PROVIDED MATERIAL
[Start of section]
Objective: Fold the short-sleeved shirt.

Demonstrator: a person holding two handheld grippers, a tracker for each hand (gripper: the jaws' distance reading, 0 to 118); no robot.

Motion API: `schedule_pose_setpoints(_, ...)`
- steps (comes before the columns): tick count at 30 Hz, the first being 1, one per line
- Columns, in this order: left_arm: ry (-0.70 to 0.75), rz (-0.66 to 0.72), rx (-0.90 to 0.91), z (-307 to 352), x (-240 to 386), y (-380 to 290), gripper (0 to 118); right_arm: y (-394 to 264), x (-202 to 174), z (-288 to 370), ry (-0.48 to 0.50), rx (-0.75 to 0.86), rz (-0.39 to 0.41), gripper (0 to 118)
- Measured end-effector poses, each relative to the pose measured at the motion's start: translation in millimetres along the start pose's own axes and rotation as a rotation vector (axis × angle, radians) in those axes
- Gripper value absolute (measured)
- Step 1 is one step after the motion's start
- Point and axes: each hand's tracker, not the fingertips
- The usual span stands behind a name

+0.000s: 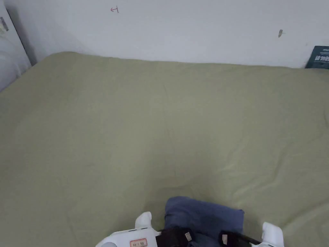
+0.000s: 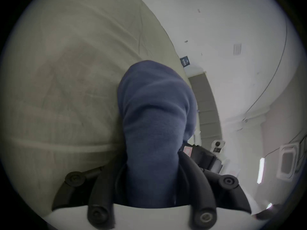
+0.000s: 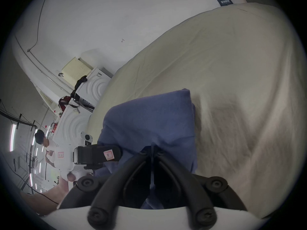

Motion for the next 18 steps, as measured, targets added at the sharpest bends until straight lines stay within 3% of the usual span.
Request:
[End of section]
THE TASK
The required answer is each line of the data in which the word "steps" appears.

SOLUTION FOR THIS TASK
- steps (comes before the columns): tick count at 30 Hz, the first being 1, one per line
Motion for the next 18 steps, as measured, targets added at the sharpest bends until straight lines stay within 3% of the usual span.

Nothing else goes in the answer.